2. **Priority scoring**: `sort:priority` calls `consolidation_priority()`
which needs graph + spectral. This is a transform that needs the
full pipeline context — treat it as a "heavy sort" that's allowed
to compute.
3. **Duration syntax**: `7d`, `24h`, `30m`. Parse with simple regex
`(\d+)(d|h|m)` → seconds.
4. **Negation**: Prefix `!` on predicate: `!type:episodic`.

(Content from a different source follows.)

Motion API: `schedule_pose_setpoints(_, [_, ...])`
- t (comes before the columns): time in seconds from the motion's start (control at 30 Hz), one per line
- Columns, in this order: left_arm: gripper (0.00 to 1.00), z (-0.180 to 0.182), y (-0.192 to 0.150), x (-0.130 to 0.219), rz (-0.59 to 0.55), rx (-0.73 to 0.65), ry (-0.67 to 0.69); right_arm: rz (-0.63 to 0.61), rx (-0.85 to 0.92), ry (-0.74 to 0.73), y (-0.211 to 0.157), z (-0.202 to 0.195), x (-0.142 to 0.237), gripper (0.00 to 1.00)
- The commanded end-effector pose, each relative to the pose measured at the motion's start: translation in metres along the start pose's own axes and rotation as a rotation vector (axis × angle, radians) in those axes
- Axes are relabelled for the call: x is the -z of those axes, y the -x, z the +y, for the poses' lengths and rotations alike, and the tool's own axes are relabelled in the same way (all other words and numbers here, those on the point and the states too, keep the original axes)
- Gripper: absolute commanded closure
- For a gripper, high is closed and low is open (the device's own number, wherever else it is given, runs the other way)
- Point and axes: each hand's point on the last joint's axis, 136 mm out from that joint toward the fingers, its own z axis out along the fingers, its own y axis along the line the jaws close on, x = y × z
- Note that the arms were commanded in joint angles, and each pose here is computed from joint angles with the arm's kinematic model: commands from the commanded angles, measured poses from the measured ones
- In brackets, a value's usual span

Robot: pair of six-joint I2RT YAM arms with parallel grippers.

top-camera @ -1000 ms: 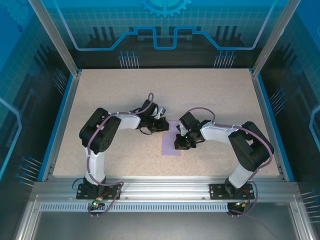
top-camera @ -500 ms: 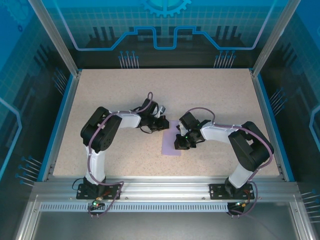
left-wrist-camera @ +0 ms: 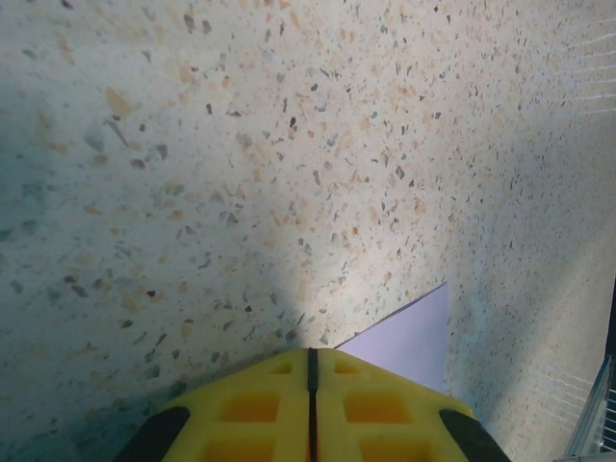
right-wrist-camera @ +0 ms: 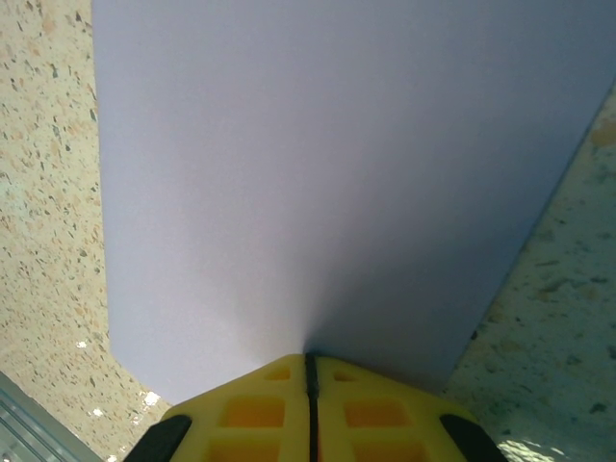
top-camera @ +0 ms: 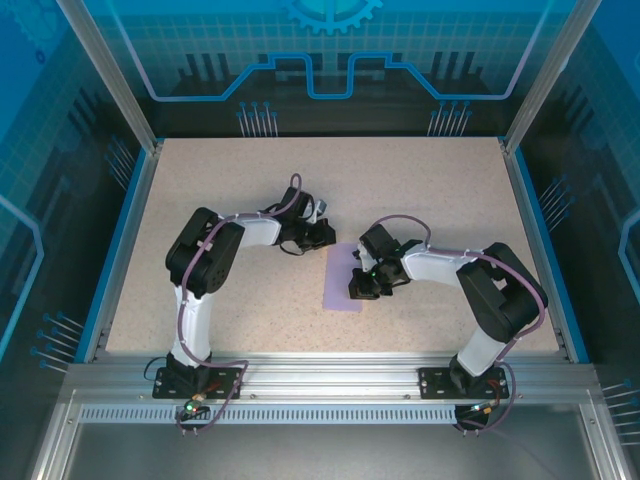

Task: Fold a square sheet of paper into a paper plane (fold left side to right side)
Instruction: First fold the square sheet of paper in half at the center of the table, then fold the triangle a second time at the center of the table.

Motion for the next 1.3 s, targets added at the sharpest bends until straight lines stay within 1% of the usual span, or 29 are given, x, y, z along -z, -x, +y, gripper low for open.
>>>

5. **Backwards compatibility**: Current `-p spread` syntax must keep
working. The parser tries algorithm names first, then predicate
syntax. No ambiguity since algorithms are bare words and predicates
use `:`.
6. **Stage ordering**: Generators must come first (or the pipeline
starts with implicit "all"). Filters/transforms can interleave
freely with algorithms. The runner validates this at parse time.